Клиническое действие рекомбинанта аденовируса р53 (рак пищевода). На фиг.13 показан клинический эффект рекомбинанта р53 аденовируса при обработки им в случае рака пищевода (фаза II). Рак пищевода участвующего в эксперименте пациента с подключичными метастазами лимфоузлов был диагностирован как чешуеклеточный рак. Радиотерапия никаких положительных результатов не дала.

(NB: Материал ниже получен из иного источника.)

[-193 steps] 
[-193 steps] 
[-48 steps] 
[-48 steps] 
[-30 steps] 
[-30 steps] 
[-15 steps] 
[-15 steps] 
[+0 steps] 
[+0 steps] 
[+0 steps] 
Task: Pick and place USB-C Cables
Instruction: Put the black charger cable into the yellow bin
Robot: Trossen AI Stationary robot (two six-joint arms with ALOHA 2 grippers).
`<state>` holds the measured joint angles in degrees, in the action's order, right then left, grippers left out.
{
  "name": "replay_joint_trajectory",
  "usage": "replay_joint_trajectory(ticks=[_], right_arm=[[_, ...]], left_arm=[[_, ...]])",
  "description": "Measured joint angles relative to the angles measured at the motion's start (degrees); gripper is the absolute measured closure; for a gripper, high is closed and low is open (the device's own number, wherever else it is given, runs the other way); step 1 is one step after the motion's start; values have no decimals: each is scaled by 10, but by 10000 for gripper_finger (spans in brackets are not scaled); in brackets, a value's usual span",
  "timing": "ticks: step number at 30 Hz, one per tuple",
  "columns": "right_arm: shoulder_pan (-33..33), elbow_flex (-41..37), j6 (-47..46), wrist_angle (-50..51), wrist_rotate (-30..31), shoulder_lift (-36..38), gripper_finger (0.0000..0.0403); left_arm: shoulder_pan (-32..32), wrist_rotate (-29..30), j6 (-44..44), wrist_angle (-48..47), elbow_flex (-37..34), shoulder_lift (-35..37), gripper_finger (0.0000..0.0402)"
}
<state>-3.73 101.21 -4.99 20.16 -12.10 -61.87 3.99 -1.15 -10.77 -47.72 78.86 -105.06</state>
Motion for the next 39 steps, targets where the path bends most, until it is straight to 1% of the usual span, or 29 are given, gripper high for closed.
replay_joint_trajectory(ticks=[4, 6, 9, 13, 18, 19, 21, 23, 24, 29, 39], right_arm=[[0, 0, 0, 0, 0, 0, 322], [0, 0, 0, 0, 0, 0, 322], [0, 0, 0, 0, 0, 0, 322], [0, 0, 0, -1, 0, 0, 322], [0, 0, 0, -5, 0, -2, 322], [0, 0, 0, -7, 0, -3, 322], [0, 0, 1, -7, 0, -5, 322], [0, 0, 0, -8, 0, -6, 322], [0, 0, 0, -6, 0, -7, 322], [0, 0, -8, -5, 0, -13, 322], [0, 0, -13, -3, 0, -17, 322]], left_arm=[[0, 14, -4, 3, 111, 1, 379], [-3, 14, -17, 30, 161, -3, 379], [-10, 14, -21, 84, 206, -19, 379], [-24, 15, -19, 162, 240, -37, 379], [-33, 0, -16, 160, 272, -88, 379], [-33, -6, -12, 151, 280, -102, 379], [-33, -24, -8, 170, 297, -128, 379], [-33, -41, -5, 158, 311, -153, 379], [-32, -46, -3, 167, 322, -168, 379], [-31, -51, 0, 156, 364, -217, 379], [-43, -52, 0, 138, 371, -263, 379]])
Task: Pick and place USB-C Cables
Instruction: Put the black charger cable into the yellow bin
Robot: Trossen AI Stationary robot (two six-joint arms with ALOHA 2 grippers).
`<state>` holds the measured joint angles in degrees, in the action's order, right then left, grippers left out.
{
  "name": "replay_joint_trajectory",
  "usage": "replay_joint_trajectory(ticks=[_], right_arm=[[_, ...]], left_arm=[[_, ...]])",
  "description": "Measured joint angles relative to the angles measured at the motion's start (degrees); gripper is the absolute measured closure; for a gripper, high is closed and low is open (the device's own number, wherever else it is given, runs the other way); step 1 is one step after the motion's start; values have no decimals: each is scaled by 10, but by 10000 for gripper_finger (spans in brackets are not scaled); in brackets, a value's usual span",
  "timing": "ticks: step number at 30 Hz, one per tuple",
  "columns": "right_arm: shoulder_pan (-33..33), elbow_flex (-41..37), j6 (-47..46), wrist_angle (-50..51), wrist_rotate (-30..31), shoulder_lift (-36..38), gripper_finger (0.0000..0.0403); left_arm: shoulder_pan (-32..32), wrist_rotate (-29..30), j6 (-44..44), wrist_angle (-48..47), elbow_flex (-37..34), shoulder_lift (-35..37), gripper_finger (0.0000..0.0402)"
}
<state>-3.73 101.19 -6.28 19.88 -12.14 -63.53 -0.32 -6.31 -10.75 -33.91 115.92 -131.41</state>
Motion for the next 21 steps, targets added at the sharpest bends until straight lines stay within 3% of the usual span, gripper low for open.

После того, как пациенту 8 раз делали инъекции рекомбинантом аденовируса р53, опухоль уменьшилась существенно (на 29%).

1. Рекомбинантный вирус для предотвращения и/или лечения опухолей, имеющий последовательность SEQ ID No.l, содержащий вектор аденовируса и кассету экспрессии гена р53 человека, отличающийся тем, что указанный вектор аденовируса представляет собой объединенный вектор, содержащий последовательность вектора аденовируса, а Е1 указанного вектора аденовируса вырезана; кассета экспрессии гена составлена из промотора длинного концевого повтора вируса саркомы Рауса 5', действующей в цис-положении последовательности р53 кДНК-3', действующей в цис-положении последовательности полиаденозина.

2. Рекомбинантный вирус по п.1, отличающийся тем, что указанный вектор аденовируса построен согласно методике клонирования ДНК.

3. Фармацевтическая композиция для предотвращения и/или лечения опухолей, содержащая эффективное количество рекомбинантного вируса по любому из пп.1-3, а также фармацевтически приемлемый носитель.

4. Фармацевтическая композиция по п.3, отличающаяся тем, что представляет собой лекарственную форму, выбранную из группы, включающей инъекции, таблетки, капсулы, пилюли, растворы, суспензии и эмульсии.

5. Применение рекомбинантного вируса по п.1 в целях приготовления лекарственных средств для лечения злокачественных опухолей.

6. Применение рекомбинантного вируса по п.1 в целях приготовления лекарственных средств для предотвращения послеоперационных рецидивов опухолей.

7. Способ получения рекомбинантного вируса по п.1, отличающийся тем, что указанный рекомбинантный вирус получают в любых прокариотных клетках с помощью гомологичной рекомбинации.

8. Способ по п.7, отличающийся тем, что указанный способ включает следующие стадии:
1) получения рекомбинантного вируса pGT-2 с помощью гомологичной рекомбинации аденовируса и плазмиды pGT-1, содержащей на обоих концах аденовируса два инвертированных концевых повтора, в Е. coli;
2) получения рекомбинантного вируса pGT-3 с помощью гомологичной рекомбинации pGT-2 и искусственной последовательности «правое плечо аденовируса /промотор-кДНКр53-полиаденозин/ левое плечо аденовируса» в Е.coli;
3) получения рекомбинантного вируса р53 аденовируса путем отбрасывания прокариотной последовательности с использованием эндонуклеазы Pacl.